### TASK DESCRIPTION
Reproduce the entries exactly as they appear below.

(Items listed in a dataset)
=== Section Start ===

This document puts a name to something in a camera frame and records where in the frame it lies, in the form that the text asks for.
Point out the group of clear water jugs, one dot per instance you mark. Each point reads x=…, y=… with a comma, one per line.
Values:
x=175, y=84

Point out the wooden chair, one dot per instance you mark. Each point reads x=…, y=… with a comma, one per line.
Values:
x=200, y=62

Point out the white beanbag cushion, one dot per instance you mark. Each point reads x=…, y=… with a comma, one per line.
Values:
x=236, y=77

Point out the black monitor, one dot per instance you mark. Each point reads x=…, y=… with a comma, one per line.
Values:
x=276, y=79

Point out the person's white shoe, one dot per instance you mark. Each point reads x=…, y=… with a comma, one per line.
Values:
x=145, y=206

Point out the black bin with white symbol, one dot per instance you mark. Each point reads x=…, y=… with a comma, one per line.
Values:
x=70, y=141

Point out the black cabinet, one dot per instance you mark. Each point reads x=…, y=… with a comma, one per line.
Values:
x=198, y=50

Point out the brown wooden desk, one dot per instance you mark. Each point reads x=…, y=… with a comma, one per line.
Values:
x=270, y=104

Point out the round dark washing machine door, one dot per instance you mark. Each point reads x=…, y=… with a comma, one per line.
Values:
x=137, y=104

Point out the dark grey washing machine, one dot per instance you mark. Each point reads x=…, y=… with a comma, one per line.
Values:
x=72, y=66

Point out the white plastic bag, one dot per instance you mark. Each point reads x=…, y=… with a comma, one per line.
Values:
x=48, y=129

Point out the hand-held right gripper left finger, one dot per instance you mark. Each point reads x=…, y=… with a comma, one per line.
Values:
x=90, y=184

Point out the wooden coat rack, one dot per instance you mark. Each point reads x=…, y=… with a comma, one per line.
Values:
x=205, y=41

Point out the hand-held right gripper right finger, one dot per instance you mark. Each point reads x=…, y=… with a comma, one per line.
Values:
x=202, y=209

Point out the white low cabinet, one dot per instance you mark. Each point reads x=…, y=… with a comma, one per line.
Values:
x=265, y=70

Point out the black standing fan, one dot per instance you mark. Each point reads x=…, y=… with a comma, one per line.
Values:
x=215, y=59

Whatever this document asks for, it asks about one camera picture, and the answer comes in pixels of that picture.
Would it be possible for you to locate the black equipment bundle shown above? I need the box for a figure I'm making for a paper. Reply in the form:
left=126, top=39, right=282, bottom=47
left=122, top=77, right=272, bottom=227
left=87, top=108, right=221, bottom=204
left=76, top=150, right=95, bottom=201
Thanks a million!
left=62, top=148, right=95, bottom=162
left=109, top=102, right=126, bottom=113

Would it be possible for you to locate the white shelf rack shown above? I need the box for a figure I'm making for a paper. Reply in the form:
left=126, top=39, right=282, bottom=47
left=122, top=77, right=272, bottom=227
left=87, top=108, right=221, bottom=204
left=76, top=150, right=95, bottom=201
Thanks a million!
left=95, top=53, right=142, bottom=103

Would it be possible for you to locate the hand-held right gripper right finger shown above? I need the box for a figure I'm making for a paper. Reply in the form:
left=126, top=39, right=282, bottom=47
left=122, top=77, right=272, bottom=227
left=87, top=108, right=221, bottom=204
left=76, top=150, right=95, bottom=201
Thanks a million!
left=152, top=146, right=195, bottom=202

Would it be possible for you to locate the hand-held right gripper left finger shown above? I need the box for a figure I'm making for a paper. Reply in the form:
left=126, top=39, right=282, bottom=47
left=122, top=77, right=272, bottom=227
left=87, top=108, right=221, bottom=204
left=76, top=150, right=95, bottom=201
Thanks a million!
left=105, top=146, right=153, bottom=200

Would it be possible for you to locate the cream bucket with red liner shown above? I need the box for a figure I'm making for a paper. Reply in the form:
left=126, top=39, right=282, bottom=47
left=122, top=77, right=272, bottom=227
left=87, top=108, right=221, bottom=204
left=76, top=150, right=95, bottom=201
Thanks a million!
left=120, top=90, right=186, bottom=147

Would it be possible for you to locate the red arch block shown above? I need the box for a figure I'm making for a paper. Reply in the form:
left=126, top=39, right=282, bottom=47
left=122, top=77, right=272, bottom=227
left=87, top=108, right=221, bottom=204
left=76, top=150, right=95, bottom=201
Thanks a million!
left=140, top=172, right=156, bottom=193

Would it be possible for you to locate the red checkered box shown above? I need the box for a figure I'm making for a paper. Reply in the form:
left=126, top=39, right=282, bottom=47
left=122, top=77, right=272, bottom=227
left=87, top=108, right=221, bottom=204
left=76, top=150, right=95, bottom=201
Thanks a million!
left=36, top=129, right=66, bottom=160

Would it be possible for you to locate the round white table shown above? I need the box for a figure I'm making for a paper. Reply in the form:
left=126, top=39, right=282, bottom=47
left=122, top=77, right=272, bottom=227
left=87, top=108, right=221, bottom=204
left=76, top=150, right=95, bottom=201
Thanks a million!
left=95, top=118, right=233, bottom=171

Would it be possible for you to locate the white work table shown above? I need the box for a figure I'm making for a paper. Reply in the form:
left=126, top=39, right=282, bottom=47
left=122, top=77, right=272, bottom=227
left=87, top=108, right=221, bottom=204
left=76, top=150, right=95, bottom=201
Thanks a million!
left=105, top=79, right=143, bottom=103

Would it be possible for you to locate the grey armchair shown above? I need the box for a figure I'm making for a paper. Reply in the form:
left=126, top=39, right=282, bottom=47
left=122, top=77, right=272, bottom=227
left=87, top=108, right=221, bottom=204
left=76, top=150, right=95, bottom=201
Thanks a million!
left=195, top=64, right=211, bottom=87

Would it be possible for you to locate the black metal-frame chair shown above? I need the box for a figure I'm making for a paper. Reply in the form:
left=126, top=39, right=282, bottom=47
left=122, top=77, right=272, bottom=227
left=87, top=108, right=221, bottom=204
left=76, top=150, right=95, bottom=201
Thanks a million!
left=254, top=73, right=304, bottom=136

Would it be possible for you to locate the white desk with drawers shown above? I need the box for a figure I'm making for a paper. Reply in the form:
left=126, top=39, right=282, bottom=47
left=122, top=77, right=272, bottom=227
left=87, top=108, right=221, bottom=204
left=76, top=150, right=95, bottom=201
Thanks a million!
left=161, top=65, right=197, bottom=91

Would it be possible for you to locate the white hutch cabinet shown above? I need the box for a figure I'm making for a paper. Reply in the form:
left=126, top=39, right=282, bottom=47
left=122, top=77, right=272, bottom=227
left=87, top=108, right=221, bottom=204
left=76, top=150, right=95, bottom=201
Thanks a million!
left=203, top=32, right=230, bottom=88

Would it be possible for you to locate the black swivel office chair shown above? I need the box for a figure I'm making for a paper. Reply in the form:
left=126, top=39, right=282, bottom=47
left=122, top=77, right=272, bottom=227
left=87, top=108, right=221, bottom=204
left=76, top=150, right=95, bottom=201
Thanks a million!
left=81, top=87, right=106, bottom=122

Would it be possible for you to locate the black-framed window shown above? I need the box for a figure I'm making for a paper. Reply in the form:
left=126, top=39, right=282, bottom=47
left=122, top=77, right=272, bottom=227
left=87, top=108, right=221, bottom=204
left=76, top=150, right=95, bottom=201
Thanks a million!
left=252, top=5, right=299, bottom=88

=== Section End ===

### RESPONSE
This document puts a name to something in a camera frame and records where in the frame it lies, in the form that the text asks for.
Point out the group of clear water jugs, one dot per instance you mark. Each point reads x=…, y=… with a comma, one per line.
Values:
x=175, y=84

Point out the wooden chair, one dot per instance you mark. Each point reads x=…, y=… with a comma, one per line.
Values:
x=200, y=62

Point out the white beanbag cushion, one dot per instance you mark. Each point reads x=…, y=… with a comma, one per line.
Values:
x=236, y=77

Point out the black monitor, one dot per instance you mark. Each point reads x=…, y=… with a comma, one per line.
Values:
x=276, y=79

Point out the person's white shoe, one dot per instance you mark. Each point reads x=…, y=… with a comma, one per line.
Values:
x=145, y=206

Point out the black bin with white symbol, one dot per instance you mark. Each point reads x=…, y=… with a comma, one per line.
Values:
x=70, y=141

Point out the black cabinet, one dot per instance you mark. Each point reads x=…, y=… with a comma, one per line.
Values:
x=198, y=50

Point out the brown wooden desk, one dot per instance you mark. Each point reads x=…, y=… with a comma, one per line.
Values:
x=270, y=104

Point out the round dark washing machine door, one dot per instance you mark. Each point reads x=…, y=… with a comma, one per line.
Values:
x=137, y=104

Point out the dark grey washing machine, one dot per instance you mark. Each point reads x=…, y=… with a comma, one per line.
Values:
x=72, y=66

Point out the white plastic bag, one dot per instance you mark. Each point reads x=…, y=… with a comma, one per line.
Values:
x=48, y=129

Point out the hand-held right gripper left finger, one dot per instance you mark. Each point reads x=…, y=… with a comma, one per line.
Values:
x=90, y=184

Point out the wooden coat rack, one dot per instance you mark. Each point reads x=…, y=… with a comma, one per line.
Values:
x=205, y=41

Point out the hand-held right gripper right finger, one dot per instance you mark. Each point reads x=…, y=… with a comma, one per line.
Values:
x=202, y=209

Point out the white low cabinet, one dot per instance you mark. Each point reads x=…, y=… with a comma, one per line.
Values:
x=265, y=70

Point out the black standing fan, one dot per instance you mark. Each point reads x=…, y=… with a comma, one per line.
Values:
x=215, y=59

Whatever this document asks for, it asks about one camera picture, and the answer comes in pixels of that picture.
Would it be possible for you to locate the black equipment bundle shown above? I need the box for a figure I'm making for a paper. Reply in the form:
left=126, top=39, right=282, bottom=47
left=122, top=77, right=272, bottom=227
left=87, top=108, right=221, bottom=204
left=76, top=150, right=95, bottom=201
Thanks a million!
left=62, top=148, right=95, bottom=162
left=109, top=102, right=126, bottom=113

Would it be possible for you to locate the white shelf rack shown above? I need the box for a figure I'm making for a paper. Reply in the form:
left=126, top=39, right=282, bottom=47
left=122, top=77, right=272, bottom=227
left=87, top=108, right=221, bottom=204
left=76, top=150, right=95, bottom=201
Thanks a million!
left=95, top=53, right=142, bottom=103

Would it be possible for you to locate the hand-held right gripper right finger shown above? I need the box for a figure I'm making for a paper. Reply in the form:
left=126, top=39, right=282, bottom=47
left=122, top=77, right=272, bottom=227
left=87, top=108, right=221, bottom=204
left=76, top=150, right=95, bottom=201
Thanks a million!
left=152, top=146, right=195, bottom=202

Would it be possible for you to locate the hand-held right gripper left finger shown above? I need the box for a figure I'm making for a paper. Reply in the form:
left=126, top=39, right=282, bottom=47
left=122, top=77, right=272, bottom=227
left=87, top=108, right=221, bottom=204
left=76, top=150, right=95, bottom=201
Thanks a million!
left=105, top=146, right=153, bottom=200

Would it be possible for you to locate the cream bucket with red liner shown above? I need the box for a figure I'm making for a paper. Reply in the form:
left=126, top=39, right=282, bottom=47
left=122, top=77, right=272, bottom=227
left=87, top=108, right=221, bottom=204
left=76, top=150, right=95, bottom=201
Thanks a million!
left=120, top=90, right=186, bottom=147

Would it be possible for you to locate the red arch block shown above? I need the box for a figure I'm making for a paper. Reply in the form:
left=126, top=39, right=282, bottom=47
left=122, top=77, right=272, bottom=227
left=87, top=108, right=221, bottom=204
left=76, top=150, right=95, bottom=201
Thanks a million!
left=140, top=172, right=156, bottom=193

Would it be possible for you to locate the red checkered box shown above? I need the box for a figure I'm making for a paper. Reply in the form:
left=126, top=39, right=282, bottom=47
left=122, top=77, right=272, bottom=227
left=87, top=108, right=221, bottom=204
left=76, top=150, right=95, bottom=201
Thanks a million!
left=36, top=129, right=66, bottom=160

Would it be possible for you to locate the round white table shown above? I need the box for a figure I'm making for a paper. Reply in the form:
left=126, top=39, right=282, bottom=47
left=122, top=77, right=272, bottom=227
left=87, top=108, right=221, bottom=204
left=76, top=150, right=95, bottom=201
Thanks a million!
left=95, top=118, right=233, bottom=171

Would it be possible for you to locate the white work table shown above? I need the box for a figure I'm making for a paper. Reply in the form:
left=126, top=39, right=282, bottom=47
left=122, top=77, right=272, bottom=227
left=87, top=108, right=221, bottom=204
left=76, top=150, right=95, bottom=201
Thanks a million!
left=105, top=79, right=143, bottom=103

Would it be possible for you to locate the grey armchair shown above? I need the box for a figure I'm making for a paper. Reply in the form:
left=126, top=39, right=282, bottom=47
left=122, top=77, right=272, bottom=227
left=87, top=108, right=221, bottom=204
left=76, top=150, right=95, bottom=201
Thanks a million!
left=195, top=64, right=211, bottom=87

Would it be possible for you to locate the black metal-frame chair shown above? I need the box for a figure I'm making for a paper. Reply in the form:
left=126, top=39, right=282, bottom=47
left=122, top=77, right=272, bottom=227
left=87, top=108, right=221, bottom=204
left=76, top=150, right=95, bottom=201
Thanks a million!
left=254, top=73, right=304, bottom=136

Would it be possible for you to locate the white desk with drawers shown above? I need the box for a figure I'm making for a paper. Reply in the form:
left=126, top=39, right=282, bottom=47
left=122, top=77, right=272, bottom=227
left=87, top=108, right=221, bottom=204
left=76, top=150, right=95, bottom=201
Thanks a million!
left=161, top=65, right=197, bottom=91

Would it be possible for you to locate the white hutch cabinet shown above? I need the box for a figure I'm making for a paper. Reply in the form:
left=126, top=39, right=282, bottom=47
left=122, top=77, right=272, bottom=227
left=87, top=108, right=221, bottom=204
left=76, top=150, right=95, bottom=201
Thanks a million!
left=203, top=32, right=230, bottom=88

Would it be possible for you to locate the black swivel office chair shown above? I need the box for a figure I'm making for a paper. Reply in the form:
left=126, top=39, right=282, bottom=47
left=122, top=77, right=272, bottom=227
left=87, top=108, right=221, bottom=204
left=76, top=150, right=95, bottom=201
Thanks a million!
left=81, top=87, right=106, bottom=122

Would it be possible for you to locate the black-framed window shown above? I need the box for a figure I'm making for a paper. Reply in the form:
left=126, top=39, right=282, bottom=47
left=122, top=77, right=272, bottom=227
left=87, top=108, right=221, bottom=204
left=76, top=150, right=95, bottom=201
Thanks a million!
left=252, top=5, right=299, bottom=88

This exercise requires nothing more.